腕の中に居た筈の悪魔の姿は無い。何故か地獄に帰ったらしい。
「はいどーぞ」
「こちらも召し上がれ」
「おかわりもありますよぅ」
「むむ!」
茶菓子のおかわりが与えられた。ぽりぽりうまうま。大量のナッツを食べていたので今はこのやたらと甘ったるいお菓子もナカナカである。
柑橘の砂糖漬けに甘い一口羊羹、大きなシュークリームとジャンル問わず用意された菓子はブランド物なのか手作りなのか、その辺は謎だがまさに頭がとろける美味しさを誇っている。
うまうま。
「飲み物もどうぞ!」
「うむ!」
じゅぞぞーと砂糖水を吸い上げる。ハーブであろうか、ただの砂糖水と見せかけて何やら加工しているようで香り高く喉を通っていく。
そして透き通った甘みはこれまたただの砂糖ではあるまい。しかし蜂蜜のような感じもしない。雑味を極限まで抜いた純粋で濃厚な甘さ。これは美味い。VIP用ラウンジで配るか。
「はい忘れてね~。
ささ、暗黒神ちゃま、僕も抱っこして欲しいなぁ!!
お気分が変わらないうちに!!」
「ぼくも!!」
「ん」
いつの間にか列が出来ていた。アニマル姿に戻って律儀に並んでいる。どうやら作業は全て終わったらしい。お前らなんなんだ。やはり謎すぎる生物だな。
些か面倒であるが、全員手伝ったわけだし1匹だけ贔屓するというわけにもいかないだろう。いつかのようにくるりんちょを要求されるわけでもないし許容範囲と言えば許容範囲である。仕方がないな……。

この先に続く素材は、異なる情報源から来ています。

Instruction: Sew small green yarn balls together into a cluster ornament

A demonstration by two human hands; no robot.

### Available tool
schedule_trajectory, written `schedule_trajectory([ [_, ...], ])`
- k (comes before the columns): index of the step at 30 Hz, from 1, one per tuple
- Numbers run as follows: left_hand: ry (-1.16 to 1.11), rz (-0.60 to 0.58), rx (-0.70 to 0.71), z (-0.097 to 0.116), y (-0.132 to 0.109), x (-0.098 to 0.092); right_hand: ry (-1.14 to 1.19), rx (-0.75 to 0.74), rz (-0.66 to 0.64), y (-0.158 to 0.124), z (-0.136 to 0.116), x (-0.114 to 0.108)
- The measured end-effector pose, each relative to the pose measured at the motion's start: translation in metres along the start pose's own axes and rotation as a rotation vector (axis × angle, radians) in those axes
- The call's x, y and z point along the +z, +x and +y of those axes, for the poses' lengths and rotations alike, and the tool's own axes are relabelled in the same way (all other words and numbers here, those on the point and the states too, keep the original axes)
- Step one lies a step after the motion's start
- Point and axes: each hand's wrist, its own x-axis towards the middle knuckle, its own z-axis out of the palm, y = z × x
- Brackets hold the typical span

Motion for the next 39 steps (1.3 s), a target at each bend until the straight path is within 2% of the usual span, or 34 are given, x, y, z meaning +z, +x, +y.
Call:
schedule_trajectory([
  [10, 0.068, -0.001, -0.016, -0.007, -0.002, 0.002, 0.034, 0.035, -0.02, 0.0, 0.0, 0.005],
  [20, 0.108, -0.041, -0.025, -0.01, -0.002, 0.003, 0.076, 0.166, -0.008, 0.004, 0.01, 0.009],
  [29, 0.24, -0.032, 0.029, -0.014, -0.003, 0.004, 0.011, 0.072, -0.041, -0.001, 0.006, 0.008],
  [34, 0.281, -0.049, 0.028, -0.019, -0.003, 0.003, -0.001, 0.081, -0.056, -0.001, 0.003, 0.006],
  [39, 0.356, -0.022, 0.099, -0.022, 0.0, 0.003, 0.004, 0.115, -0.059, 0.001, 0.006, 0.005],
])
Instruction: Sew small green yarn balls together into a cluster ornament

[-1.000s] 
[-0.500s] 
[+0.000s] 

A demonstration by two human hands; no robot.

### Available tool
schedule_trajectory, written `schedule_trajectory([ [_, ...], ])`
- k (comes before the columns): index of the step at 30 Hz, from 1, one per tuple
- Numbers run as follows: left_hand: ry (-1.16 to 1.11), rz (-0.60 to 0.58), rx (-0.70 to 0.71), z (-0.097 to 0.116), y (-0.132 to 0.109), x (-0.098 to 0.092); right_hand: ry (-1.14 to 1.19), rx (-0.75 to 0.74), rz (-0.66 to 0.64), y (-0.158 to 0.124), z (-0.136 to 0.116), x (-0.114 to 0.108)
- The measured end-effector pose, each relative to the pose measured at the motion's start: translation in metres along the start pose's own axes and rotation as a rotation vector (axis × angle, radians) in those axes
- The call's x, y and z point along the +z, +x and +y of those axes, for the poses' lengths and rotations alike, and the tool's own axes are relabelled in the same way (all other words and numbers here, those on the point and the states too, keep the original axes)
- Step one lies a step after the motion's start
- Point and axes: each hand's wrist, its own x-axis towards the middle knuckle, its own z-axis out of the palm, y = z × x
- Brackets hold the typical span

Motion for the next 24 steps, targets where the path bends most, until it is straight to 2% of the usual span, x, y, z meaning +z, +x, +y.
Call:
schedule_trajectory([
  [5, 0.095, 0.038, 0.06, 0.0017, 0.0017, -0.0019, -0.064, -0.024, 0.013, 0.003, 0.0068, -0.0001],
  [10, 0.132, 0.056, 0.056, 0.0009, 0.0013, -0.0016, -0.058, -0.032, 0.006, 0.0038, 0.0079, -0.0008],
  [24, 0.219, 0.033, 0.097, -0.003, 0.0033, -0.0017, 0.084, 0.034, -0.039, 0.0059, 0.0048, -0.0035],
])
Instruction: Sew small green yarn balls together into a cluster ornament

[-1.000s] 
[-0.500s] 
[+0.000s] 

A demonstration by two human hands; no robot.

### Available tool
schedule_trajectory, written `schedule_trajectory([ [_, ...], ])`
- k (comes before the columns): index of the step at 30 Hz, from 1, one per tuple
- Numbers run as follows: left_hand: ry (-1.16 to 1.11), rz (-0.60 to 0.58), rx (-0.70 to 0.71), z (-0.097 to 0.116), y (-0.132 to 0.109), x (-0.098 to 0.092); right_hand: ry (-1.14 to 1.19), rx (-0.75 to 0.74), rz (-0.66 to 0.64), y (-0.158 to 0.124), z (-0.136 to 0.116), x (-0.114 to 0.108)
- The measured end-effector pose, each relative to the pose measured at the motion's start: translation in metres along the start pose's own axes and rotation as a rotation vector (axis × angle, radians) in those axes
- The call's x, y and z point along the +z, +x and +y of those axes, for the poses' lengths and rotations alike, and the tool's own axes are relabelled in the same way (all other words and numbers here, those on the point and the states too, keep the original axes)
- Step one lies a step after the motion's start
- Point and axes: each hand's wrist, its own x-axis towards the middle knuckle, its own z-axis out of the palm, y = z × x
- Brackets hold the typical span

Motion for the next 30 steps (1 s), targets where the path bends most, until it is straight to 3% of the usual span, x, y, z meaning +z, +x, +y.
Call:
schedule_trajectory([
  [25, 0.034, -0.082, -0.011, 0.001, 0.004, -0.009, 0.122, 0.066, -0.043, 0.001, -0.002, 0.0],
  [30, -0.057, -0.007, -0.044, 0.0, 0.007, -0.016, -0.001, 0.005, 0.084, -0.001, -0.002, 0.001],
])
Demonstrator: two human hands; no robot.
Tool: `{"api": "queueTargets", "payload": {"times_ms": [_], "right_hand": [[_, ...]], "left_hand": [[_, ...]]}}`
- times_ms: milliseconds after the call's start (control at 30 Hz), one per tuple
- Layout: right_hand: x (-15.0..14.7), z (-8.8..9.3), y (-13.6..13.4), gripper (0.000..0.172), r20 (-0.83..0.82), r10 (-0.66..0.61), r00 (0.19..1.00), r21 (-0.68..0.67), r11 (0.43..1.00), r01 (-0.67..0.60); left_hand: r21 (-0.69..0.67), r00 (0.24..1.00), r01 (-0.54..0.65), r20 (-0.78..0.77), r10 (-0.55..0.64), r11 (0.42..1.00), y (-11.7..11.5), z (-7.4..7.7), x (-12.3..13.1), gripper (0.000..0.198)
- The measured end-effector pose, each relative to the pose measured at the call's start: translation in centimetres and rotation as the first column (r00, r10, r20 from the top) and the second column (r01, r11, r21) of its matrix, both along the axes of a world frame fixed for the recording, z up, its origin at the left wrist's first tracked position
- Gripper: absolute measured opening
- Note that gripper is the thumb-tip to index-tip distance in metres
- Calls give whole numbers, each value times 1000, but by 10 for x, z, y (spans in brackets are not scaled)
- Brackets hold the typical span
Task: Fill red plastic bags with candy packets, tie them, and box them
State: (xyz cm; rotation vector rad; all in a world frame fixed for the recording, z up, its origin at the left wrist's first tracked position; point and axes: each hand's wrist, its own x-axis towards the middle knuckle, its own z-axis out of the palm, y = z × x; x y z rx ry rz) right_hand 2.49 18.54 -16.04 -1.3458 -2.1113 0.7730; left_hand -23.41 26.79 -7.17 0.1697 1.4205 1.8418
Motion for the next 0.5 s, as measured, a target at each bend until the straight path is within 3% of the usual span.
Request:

チーム大罪のように物質的な報酬というのが1番助かるのだが。やはりチーム大罪しか勝たん。
並んだ順番のままに流れ作業のように抱える。
……なんで昇天していくんだ?
高らかなラッパの音と共に天に召され、いや地獄に召されるのはいったい何故。そういうシステムなのか?
まぁ確かにこいつらが暗黒神という存在に会えるのは死ぬ瞬間だけだったというし、逆説的に私にこうやって触れると召されるのかもしれん。
黙らせる丁度いい手段が見つかったと喜ぶべきか、召されるのに抱っこだのどうのと言ってくるらしいコイツらがあまりにも不気味と引くべきか。
案外に私が得た魂の命題かもしれない究極の二択である。